La retraite progressive, qui permet de liquider une partie de sa pension de retraite avant l’âge légal et de travailler à temps partiel, serait ouverte à tous les travailleurs indépendants. Quant au cumul emploi retraite, il permettrait de créer des droits supplémentaires à la retraite.
À savoir : le gouvernement souhaite entamer une discussion avec les partenaires sociaux pour instaurer un compte épargne-temps universel sur lesquels les salariés pourraient mettre de côté leurs RTT ou jours de congés non pris.

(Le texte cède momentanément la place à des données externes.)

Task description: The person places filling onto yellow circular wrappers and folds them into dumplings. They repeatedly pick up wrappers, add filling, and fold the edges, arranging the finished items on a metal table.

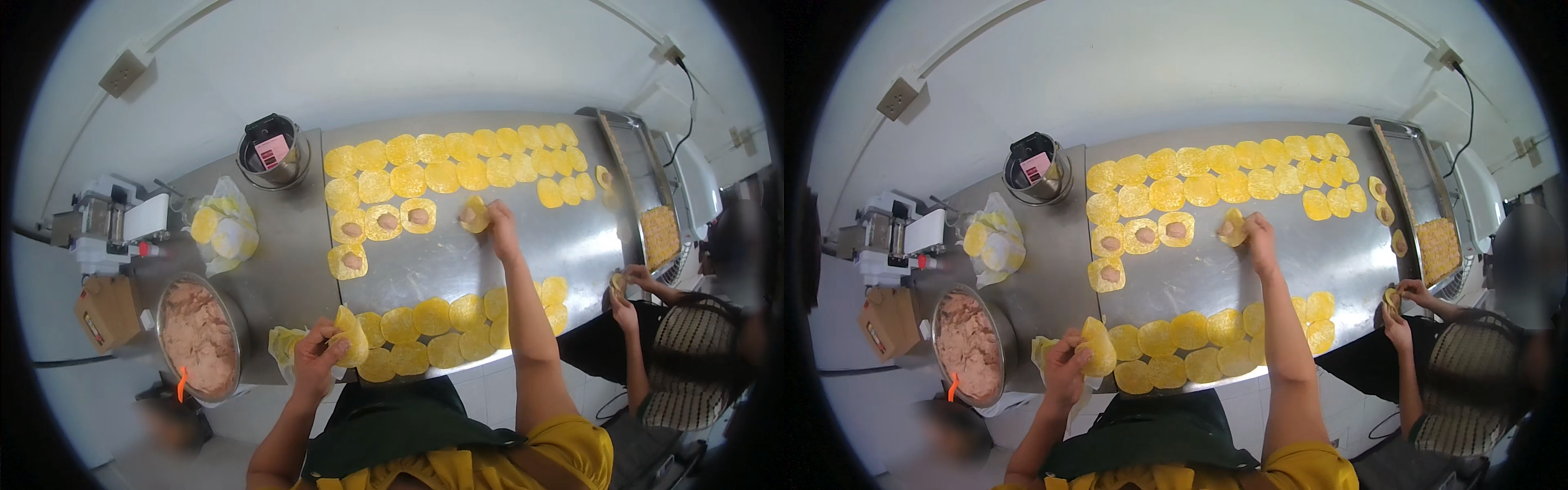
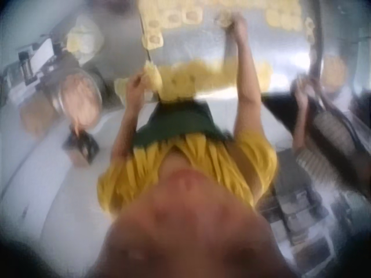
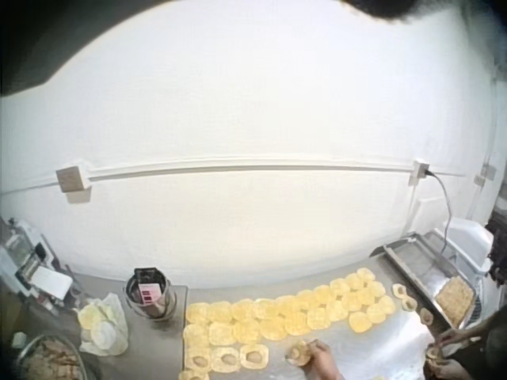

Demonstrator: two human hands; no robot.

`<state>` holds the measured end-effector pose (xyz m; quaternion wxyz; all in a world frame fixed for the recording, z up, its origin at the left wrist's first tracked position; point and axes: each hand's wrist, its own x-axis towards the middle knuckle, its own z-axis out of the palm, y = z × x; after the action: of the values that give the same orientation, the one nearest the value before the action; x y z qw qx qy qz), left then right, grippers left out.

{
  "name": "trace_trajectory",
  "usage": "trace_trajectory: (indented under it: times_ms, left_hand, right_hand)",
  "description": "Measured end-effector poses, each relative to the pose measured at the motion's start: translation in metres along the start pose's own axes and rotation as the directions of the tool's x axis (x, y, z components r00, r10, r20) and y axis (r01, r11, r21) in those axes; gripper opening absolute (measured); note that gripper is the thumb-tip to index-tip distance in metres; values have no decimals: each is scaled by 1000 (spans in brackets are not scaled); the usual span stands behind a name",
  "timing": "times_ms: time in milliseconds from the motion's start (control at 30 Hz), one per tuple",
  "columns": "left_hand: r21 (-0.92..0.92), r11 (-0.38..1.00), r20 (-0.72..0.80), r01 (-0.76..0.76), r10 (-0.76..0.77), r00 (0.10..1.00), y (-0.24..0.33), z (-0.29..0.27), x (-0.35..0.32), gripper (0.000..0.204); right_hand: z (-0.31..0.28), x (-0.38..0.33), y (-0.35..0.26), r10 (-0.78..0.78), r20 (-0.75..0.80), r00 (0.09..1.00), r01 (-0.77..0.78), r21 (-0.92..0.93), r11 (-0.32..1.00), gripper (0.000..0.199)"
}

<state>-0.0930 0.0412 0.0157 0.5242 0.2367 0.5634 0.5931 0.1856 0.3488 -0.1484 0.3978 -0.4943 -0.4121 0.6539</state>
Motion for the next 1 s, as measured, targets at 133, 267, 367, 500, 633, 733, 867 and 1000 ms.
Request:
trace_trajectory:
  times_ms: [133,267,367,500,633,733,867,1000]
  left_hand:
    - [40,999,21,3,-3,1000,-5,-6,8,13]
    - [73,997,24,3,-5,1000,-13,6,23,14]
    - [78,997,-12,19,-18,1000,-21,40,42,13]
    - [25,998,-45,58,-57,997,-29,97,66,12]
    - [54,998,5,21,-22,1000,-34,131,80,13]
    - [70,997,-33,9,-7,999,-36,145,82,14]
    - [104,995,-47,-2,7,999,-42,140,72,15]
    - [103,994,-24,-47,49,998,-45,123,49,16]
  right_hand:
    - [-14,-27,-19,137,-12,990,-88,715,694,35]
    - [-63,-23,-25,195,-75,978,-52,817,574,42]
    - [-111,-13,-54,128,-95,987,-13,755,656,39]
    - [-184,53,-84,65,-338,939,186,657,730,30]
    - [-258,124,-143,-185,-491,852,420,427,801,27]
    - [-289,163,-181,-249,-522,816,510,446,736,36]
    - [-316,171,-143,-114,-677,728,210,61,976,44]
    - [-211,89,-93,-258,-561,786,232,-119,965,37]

Enfin, « pour valoriser les bonnes pratiques et identifier les mauvaises », un « index seniors » serait créé dans les entreprises : il serait obligatoire dès 2023 pour les entreprises de plus de 1 000 salariés et en 2024 pour celles de plus de 300. Et l’emploi des seniors deviendrait un thème obligatoire de la négociation sur la gestion des emplois et des parcours professionnels.
Et les régimes spéciaux ?
Le gouvernement a annoncé la fermeture des régimes spéciaux de retraite de la RATP, des industries électriques et gazières, des clercs et employés de notaire, du Conseil économique social et environnemental et de la Banque de France. Ainsi, les salariés embauchés dans ces entreprises à compter du 1er septembre 2023 seraient affiliés au régime général des retraites. En outre, le décalage de 2 ans de l’âge légal de départ à la retraite s’appliquerait aux salariés actuels des régimes spéciaux en tenant compte de leurs spécificités.
À noter : les régimes spécifiques des professions libérales et des avocats ne seront pas concernés par cette fermeture.